Tag Archives: chris joye

“Turnbull Once Said To Me, ‘You Capitalise On Chaos'”

28 May

Leading property industry spruiker Christopher Joye has written an insightful blog post today concerning Malcolm Turnbull, and the present media focus on possible divisions within the Liberal Party.

It’s worth taking close note of Chris’ view on this.

Chris Joye is in a very good position to know something of the way Malcolm Turnbull thinks. The pair go back a long way. They were former associates at Goldman Sachs Australia. Turnbull later chaired the Howard Government’s Home Ownership Task Force, alongside lead author Chris Joye.

After Malcolm Turnbull lost the leadership of the Liberal Party, in December 2009 it was Chris Joye singing Turnbull’s praises in offering support for the idea of a Turnbull-led third party to split the Liberal vote:

Chris Joye, a leading investment banker and former professional colleague of Mr Turnbull’s who also worked with him at Goldman Sachs and sat with him on the previous government’s Home Ownership Task Force, this week used his blog to promote the new party idea.

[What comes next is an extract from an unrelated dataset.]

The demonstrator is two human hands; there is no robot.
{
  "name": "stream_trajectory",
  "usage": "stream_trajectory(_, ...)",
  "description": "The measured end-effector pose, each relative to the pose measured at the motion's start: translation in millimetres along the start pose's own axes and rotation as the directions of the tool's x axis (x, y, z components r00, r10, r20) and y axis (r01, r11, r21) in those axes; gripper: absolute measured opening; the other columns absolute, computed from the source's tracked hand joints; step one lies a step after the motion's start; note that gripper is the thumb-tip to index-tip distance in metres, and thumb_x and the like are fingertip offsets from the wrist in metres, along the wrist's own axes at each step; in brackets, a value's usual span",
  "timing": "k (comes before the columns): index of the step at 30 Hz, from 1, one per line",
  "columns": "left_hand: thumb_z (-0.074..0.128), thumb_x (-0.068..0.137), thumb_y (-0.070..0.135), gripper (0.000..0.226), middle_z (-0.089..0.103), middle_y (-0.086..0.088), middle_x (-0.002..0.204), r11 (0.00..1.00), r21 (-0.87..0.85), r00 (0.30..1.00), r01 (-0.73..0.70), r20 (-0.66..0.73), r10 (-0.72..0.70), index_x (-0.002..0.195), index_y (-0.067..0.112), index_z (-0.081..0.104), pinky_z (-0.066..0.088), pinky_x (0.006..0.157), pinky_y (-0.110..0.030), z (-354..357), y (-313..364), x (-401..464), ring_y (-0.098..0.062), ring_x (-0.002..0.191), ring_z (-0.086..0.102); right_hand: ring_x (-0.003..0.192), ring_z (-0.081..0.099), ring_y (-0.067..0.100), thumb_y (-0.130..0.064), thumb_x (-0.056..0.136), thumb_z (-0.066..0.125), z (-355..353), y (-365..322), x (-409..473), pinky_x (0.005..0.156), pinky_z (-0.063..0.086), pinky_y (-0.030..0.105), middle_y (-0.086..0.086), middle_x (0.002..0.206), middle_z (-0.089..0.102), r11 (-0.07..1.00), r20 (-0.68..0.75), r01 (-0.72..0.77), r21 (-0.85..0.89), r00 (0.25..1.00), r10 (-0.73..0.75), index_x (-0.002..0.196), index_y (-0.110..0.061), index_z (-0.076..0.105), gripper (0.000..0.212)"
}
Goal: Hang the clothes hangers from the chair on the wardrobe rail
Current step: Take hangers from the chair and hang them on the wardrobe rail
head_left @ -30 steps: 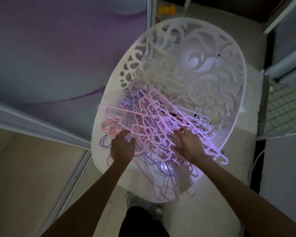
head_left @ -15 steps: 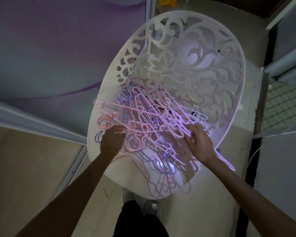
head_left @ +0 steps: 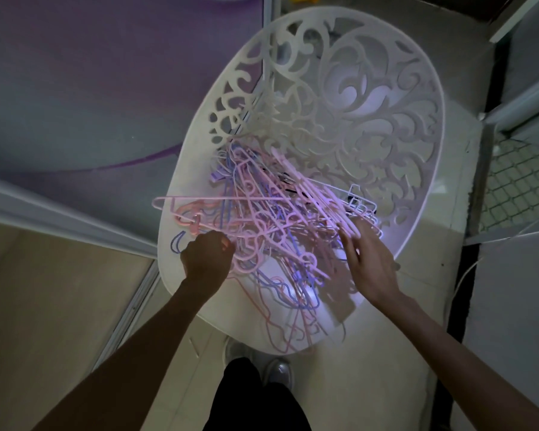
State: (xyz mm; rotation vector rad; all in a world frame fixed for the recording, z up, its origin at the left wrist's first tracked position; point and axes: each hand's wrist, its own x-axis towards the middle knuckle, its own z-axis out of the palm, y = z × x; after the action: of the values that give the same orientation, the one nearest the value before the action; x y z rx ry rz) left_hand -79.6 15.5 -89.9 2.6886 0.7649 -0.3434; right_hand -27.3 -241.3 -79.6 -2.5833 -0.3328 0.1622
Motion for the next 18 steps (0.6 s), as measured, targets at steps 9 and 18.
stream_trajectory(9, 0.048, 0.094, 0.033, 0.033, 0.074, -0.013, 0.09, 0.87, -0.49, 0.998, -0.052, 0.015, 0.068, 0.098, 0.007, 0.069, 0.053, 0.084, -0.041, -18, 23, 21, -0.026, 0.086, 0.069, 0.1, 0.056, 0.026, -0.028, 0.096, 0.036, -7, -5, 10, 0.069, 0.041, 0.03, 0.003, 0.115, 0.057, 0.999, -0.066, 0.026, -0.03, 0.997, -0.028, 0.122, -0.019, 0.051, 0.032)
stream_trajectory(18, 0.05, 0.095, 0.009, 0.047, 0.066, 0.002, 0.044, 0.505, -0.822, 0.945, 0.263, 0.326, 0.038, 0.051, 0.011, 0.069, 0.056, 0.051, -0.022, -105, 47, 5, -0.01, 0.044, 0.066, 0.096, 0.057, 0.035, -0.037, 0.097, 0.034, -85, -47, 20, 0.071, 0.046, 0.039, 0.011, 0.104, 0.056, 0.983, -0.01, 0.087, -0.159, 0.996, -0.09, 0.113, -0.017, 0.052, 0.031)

He said Mr Turnbull moved into politics for the right reasons and possesses “more care, love and passion for this country in his pinky than most of his political peers exude through their entire being”.

“Perhaps following this fracas the big fella will throw caution to the wind and found his own political party,” he said.

“I am thinking of the Australian Republican Party with an unconditional commitment to combating climate change and reinvigorating the dormant republican movement.

“Now that would be sure to split the Liberal Party vote.”

Today Chris has detailed his thoughts on Turnbull’s actions and involvement in the current political fracas:

First, we take as given that Malcolm is very smart and highly strategic. The shenanigans in recent weeks were not just a random bull-in-a-china-shop episode. There was method to the supposed madness.

Chris goes on to outline what might be Malcolm’s assessment of his own political position, before moving on to considering his incentives for his present actions.

Which brings us to the key point in which I strongly disagree with Chris’s base premise:

Next, consider Malcolm’s incentives, which help shed light on his actions. Unlike almost all other politicians, Malcolm currently has nothing to lose. He is extremely wealthy, and can opt out of politics and pursue a life of leisure at his choosing.

Au contraire!

As we have seen (Compassion For Malcolm – He Just Wants His Balls Back), Malcolm Turnbull has something very important to lose indeed.

Goldman Sachs’ “confidential settlement” made on Malcolm’s behalf, to save his hide in the $500 million HIH lawsuit, is the greatest incentive driving Malcolm Turnbull’s political career.

Chris Joye argues convincingly that what we are seeing now, with an ascendant Abbott and the Coalition outpolling the Labor/Greens on an anti-carbon trading policy platform, is Malcolm Turnbull embarking on a “kamikaze” run:

If he truly believes that it is in the best interests of both the nation and himself to lead the party, and have a shot at running the country, he has to create a catalysing event. It is too late for him to stealthily build support with the backbench. Most are now a lost cause. But time and human self-interest are on his side. It is over two years before the next election.

Malcolm’s most powerful solution is to go into Kamikaze mode and compel a ‘survivalist’ partyroom response. This is a risky strategy, but then Malcolm has what is known in financial markets as a “call-option-like” payoff function. He has a helluva lot of upside if he can pull it off. And if he does not, he has little to lose.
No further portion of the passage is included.